慕容澈嘶吼,却没有人能回答他,风长歌眼前发黑,晕眩了一下,只听见似乎从遥远的地方传来一声急喊,仿佛连天地都震撼,她勉强抓住慕容澈的衣袖,“没事......”
“长歌!”慕容澈扶住他,风长歌额上冒汗,抓着他的衣袖强自站立,身上的血染了慕容澈满身,这样的伤势,.
慕容澈毫不迟疑的捂住风长歌的伤口,点穴已经无用了,从风长歌衣袋里取出几枚银针,嗖嗖连闪,没入风长歌身上,取出伤药,撒上去的药粉在瞬间就被那片血色给吸收,一起化成了暗红,慕容澈的手在抖,他却控制不住这种颤抖。
“没事的,你小心……”风长歌抓住他的手,背上的痛几乎已经麻木。
“闭嘴!”慕容澈冷喝,怒吼声里,他心急如焚,他只看到眼前的人面白如纸,“这时候还说什么没事,这能叫做没事?!”
冰寒成了冷酷,慕容澈抱起他,如刀削的目光穿透人群。
风长歌要他控制自己,慕容澈正在极力控制,但愤怒和担心,焦急和心痛却仿佛一根根针,不断戳刺,他的太阳穴突突跳了几下,“是谁?是谁伤了她?”

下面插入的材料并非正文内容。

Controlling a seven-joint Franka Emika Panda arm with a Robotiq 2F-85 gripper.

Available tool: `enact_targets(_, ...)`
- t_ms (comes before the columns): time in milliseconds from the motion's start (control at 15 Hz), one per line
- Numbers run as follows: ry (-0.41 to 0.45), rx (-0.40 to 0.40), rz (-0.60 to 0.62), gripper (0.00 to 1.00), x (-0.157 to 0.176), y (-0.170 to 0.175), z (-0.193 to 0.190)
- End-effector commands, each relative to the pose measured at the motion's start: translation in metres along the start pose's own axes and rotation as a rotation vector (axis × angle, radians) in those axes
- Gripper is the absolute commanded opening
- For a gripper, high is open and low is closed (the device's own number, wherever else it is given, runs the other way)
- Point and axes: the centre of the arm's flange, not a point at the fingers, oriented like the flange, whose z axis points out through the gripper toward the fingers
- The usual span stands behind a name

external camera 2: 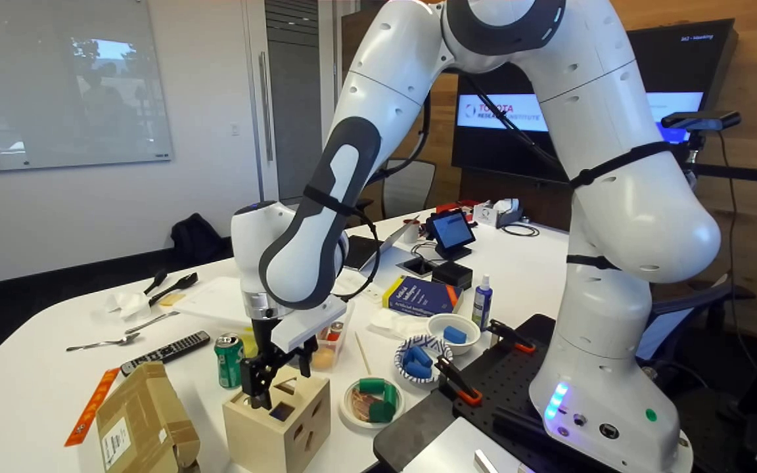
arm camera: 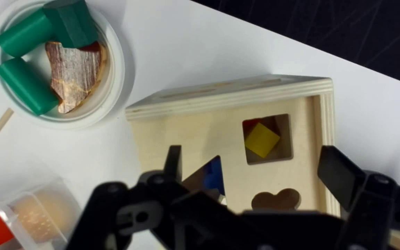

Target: Put the yellow block in the wooden box

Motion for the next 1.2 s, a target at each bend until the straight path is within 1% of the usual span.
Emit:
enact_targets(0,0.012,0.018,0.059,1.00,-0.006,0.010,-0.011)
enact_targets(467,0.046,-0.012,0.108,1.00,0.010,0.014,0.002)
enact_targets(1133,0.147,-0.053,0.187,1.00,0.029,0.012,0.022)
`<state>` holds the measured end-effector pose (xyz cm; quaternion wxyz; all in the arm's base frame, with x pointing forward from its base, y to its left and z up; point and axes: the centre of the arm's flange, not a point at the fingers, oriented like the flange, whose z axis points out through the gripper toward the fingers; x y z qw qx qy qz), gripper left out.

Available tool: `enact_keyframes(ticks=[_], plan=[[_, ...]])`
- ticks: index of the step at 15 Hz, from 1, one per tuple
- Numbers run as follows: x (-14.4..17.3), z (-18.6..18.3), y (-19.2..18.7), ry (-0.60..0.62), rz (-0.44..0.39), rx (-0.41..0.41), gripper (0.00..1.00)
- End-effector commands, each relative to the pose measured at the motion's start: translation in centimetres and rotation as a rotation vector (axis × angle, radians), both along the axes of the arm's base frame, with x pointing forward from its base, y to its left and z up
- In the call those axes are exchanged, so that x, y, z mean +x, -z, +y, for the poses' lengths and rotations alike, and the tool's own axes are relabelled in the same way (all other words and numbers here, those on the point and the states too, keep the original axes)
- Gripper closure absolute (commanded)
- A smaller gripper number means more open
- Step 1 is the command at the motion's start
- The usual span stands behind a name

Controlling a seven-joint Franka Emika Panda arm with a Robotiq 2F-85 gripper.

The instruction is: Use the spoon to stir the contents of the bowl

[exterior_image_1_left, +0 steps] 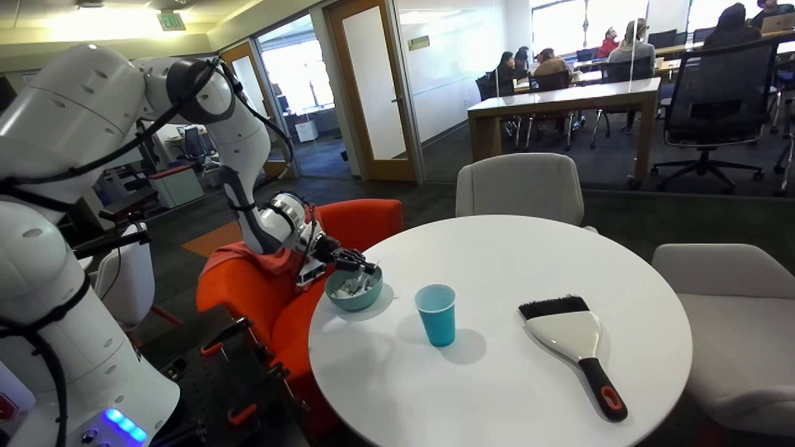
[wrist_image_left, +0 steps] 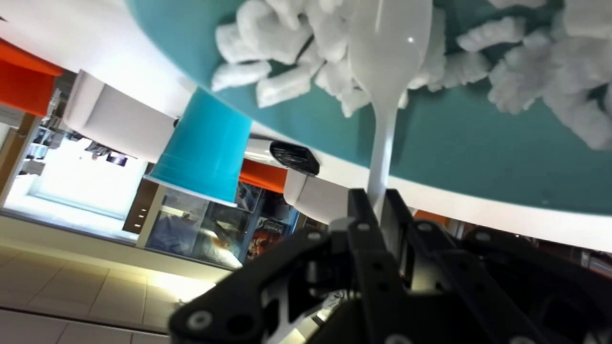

一句问话,在交战的人群里弥漫开一股令人心颤的寒意,周遭的人都觉出那种危险,凤溪看到这里的情况,毫不犹豫地下令让那附近的凤氏一族人远离,这时候的慕容澈是最危险的。
敖枭族人却不知道,西域官兵只看到两个最难对付的人里面,其中的一个已经受了重伤,便想着乘胜追击,一侧岩壁上再次扔下巨石,慕容澈却头也没抬,反手挥掌,就在那爆裂的岩石下走了过去。